Meryl Streep não é apenas a recordista de indicações ao Oscar (19) e ao Globo de Ouro (29). Aliás, seria injusto reduzi-la aos “principais” prêmios da indústria cinematográfica. Em quase 40 anos de carreira foram 77 papéis no cinema e na televisão pelos quais foi premiada 164 vezes e lembrada outras 321. Números que até podem parecer altos, mas representam apenas uma parcela do poder de atuação desta norte-americana dona de uma beleza exótica.
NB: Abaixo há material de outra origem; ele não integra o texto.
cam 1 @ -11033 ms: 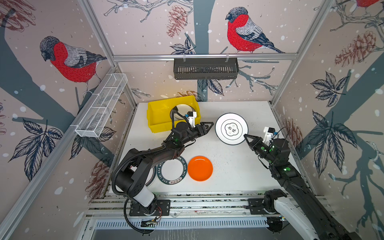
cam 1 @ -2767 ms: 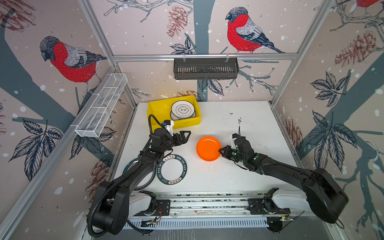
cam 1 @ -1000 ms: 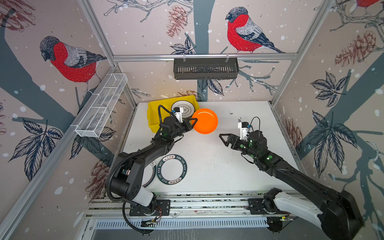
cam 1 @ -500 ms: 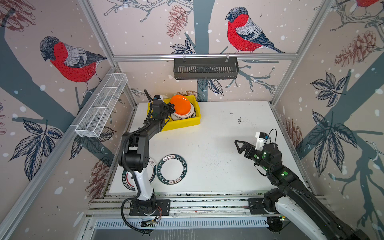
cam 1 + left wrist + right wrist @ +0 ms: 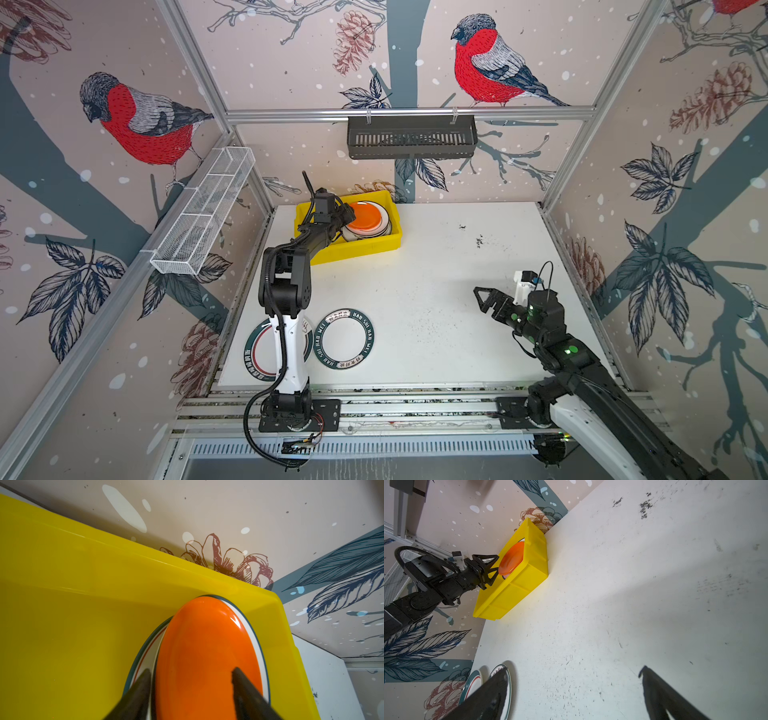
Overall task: Place the plates into the plastic bin on the countertop
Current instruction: 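Lower the orange plate into the yellow bin with the left gripper, then open the left gripper and withdraw it while the right moves to the green-rim plate, then close the right gripper on the green-rim plate rim and tilt it up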
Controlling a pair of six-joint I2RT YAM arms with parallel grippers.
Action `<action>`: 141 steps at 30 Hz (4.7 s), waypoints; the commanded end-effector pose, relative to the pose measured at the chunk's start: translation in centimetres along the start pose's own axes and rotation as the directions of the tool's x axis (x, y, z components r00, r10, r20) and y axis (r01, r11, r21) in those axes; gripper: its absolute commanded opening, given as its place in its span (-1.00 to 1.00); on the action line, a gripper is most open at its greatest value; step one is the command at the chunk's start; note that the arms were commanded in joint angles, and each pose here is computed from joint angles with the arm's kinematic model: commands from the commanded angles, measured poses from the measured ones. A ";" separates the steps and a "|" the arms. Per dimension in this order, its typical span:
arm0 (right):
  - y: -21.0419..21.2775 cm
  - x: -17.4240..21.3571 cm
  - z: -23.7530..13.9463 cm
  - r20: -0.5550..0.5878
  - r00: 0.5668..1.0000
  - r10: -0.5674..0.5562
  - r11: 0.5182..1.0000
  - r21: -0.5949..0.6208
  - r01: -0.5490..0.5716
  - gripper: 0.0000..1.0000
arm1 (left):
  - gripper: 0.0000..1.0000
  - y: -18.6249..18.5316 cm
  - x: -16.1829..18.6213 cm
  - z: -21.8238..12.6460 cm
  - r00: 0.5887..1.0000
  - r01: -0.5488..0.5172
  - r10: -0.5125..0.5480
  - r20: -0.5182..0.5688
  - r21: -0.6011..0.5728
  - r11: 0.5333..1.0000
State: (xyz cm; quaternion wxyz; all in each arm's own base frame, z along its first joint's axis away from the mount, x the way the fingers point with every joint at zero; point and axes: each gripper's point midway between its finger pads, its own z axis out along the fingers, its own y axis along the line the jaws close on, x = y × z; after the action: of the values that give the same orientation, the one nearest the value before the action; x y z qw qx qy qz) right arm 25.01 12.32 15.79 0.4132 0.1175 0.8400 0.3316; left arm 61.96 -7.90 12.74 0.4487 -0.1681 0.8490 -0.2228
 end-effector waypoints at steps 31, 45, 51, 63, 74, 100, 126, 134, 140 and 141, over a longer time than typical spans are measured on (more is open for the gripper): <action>11.3 13.9 9.8 -0.447 0.833 -0.326 0.932 -0.297 0.206 0.73 | 0.95 3.3 11.7 -22.8 0.997 -0.063 0.055 -0.046 -0.186 0.980; 16.0 22.0 13.5 -0.566 0.674 -0.475 0.871 -0.410 0.270 0.25 | 0.95 4.6 13.5 -27.1 0.999 -0.047 0.046 -0.009 -0.183 0.982; 16.6 23.3 14.0 -0.589 0.641 -0.491 0.865 -0.414 0.282 -0.04 | 0.95 4.5 13.7 -27.8 0.999 -0.030 0.035 0.027 -0.148 0.989; 17.6 25.0 14.4 -0.615 0.605 -0.505 0.855 -0.449 0.258 -0.20 | 0.95 3.2 14.0 -28.3 0.999 -0.025 0.026 0.021 -0.070 0.997; 17.5 26.7 14.6 -0.654 0.578 -0.488 0.868 -0.433 0.244 -0.31 | 0.95 2.7 14.7 -28.9 1.000 -0.005 0.005 0.025 -0.014 1.000; 16.9 27.9 15.6 -0.694 0.568 -0.442 0.896 -0.372 0.241 -0.59 | 0.95 2.4 14.9 -29.4 0.999 -0.014 0.013 0.037 0.016 1.000; 14.7 19.8 15.0 -0.599 0.753 -0.273 0.955 -0.261 0.139 -0.94 | 0.95 0.8 15.0 -29.2 0.997 -0.072 0.071 0.013 0.089 0.993; 12.6 14.0 13.1 -0.493 0.852 -0.177 0.974 -0.211 0.080 -0.96 | 0.95 -0.6 15.4 -28.6 0.998 -0.066 0.068 -0.011 0.157 0.985; 11.1 9.4 11.2 -0.380 0.919 -0.106 0.983 -0.177 0.040 -0.96 | 0.94 -2.1 15.7 -28.1 0.998 -0.055 0.061 -0.022 0.215 0.975; 10.9 8.7 10.9 -0.364 0.926 -0.097 0.984 -0.176 0.034 -0.96 | 0.94 -2.3 15.7 -28.0 0.998 -0.054 0.061 -0.025 0.224 0.973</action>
State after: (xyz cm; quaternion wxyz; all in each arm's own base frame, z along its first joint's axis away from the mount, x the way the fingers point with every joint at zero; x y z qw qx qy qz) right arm 26.07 30.32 11.05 0.2348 -0.0300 0.8904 0.3889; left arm 29.48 -10.25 15.32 0.4367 -0.0972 0.8495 -0.2797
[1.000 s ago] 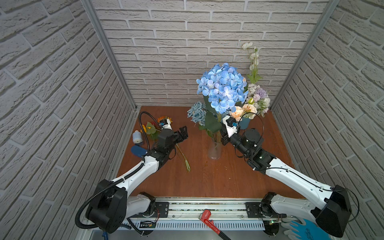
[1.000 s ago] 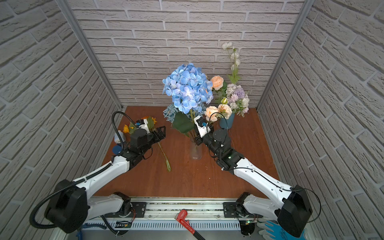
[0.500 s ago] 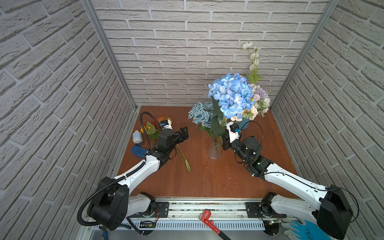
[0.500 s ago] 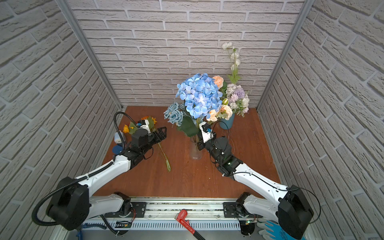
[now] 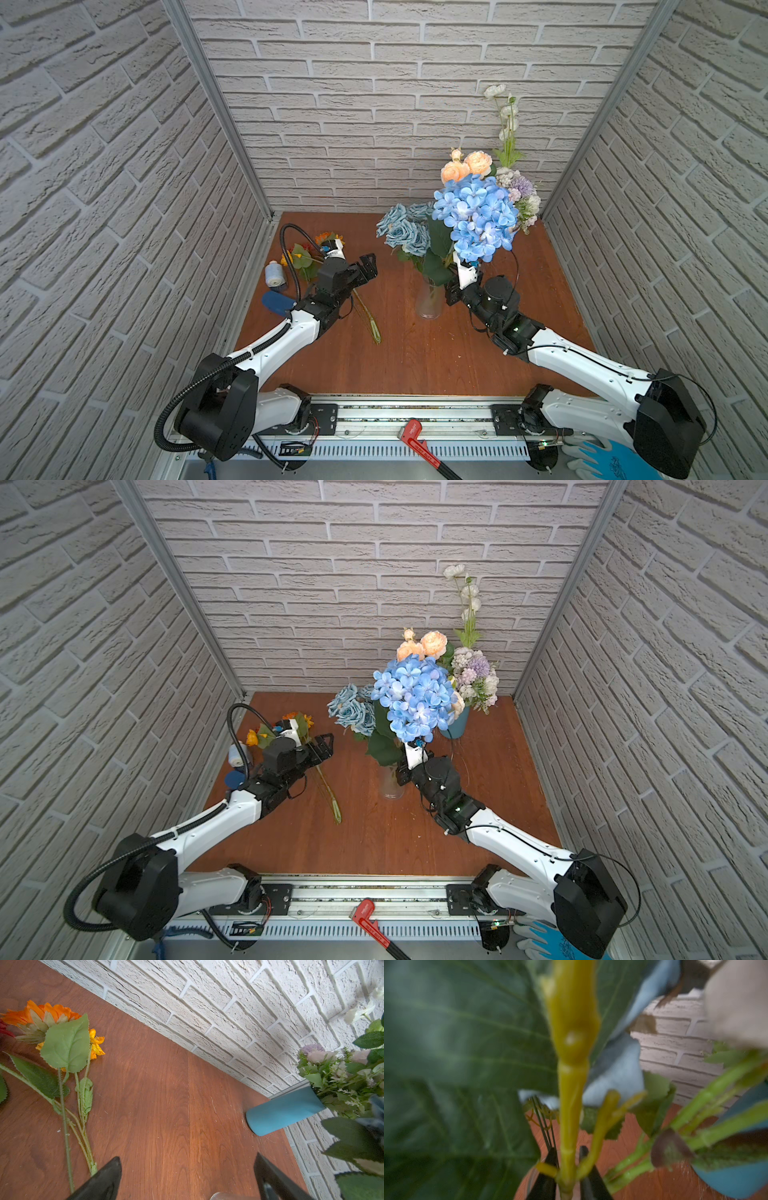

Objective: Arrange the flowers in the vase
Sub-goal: 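Lower the hydrangea stem into the glass vase with the right gripper while the left withdraws, then open the right gripper off the hydrangea while the left reaches toward orange flowers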

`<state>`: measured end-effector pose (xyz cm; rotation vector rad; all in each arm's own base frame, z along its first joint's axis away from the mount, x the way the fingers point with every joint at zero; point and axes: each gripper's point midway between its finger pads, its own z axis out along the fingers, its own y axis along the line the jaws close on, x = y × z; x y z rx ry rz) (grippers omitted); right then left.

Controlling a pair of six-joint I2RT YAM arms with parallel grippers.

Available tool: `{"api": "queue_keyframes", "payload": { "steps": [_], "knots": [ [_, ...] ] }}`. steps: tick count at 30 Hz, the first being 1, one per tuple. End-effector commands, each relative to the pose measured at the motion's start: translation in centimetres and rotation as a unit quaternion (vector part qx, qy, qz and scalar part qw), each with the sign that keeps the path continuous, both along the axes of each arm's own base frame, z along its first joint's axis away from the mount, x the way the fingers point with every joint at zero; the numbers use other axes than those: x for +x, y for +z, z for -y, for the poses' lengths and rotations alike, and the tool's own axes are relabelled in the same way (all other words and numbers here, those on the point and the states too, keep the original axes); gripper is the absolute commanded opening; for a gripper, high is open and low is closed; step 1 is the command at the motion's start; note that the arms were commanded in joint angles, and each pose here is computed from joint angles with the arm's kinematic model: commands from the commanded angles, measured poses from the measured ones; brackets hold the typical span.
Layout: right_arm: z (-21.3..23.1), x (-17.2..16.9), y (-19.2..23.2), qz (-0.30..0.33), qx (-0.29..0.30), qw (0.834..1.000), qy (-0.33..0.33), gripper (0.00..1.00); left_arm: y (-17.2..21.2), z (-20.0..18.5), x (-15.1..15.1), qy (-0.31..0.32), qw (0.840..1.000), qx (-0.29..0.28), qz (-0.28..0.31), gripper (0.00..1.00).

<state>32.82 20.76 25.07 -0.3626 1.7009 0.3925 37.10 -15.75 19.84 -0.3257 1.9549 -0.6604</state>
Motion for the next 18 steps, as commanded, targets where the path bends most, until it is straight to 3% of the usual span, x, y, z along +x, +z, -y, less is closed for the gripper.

A intérprete é, provavelmente, a atriz mais completa não apenas desta como de praticamente de todas gerações. Ora, apesar de seus conhecidos papéis dramáticos e intensos, ela também marca o público por ser jovial e cantar de verdade (Mamma Mia!, 2008), como a insuportável editora da maior revista de moda do mundo (O Diabo Veste Prada, 2006), virar objeto de desejo em comédias românticas (como em Simplesmente Complicado, 2009) e ainda humanizar a temida Margaret Thatcher (A Dama de Ferro, 2011) – papel que, por sinal, lhe rendeu sua terceira – e mais do que merecida – estatueta dourada.
No dia 22 de junho é dia de festa para Meryl. E para celebrar o aniversário de uma das melhores atrizes vivas de Hollywood, a equipe do Papo de Cinema escolheu seus cinco melhores filmes – e mais aquele que merece ser redescoberto. Tarefa que não foi fácil, como se pode imaginar.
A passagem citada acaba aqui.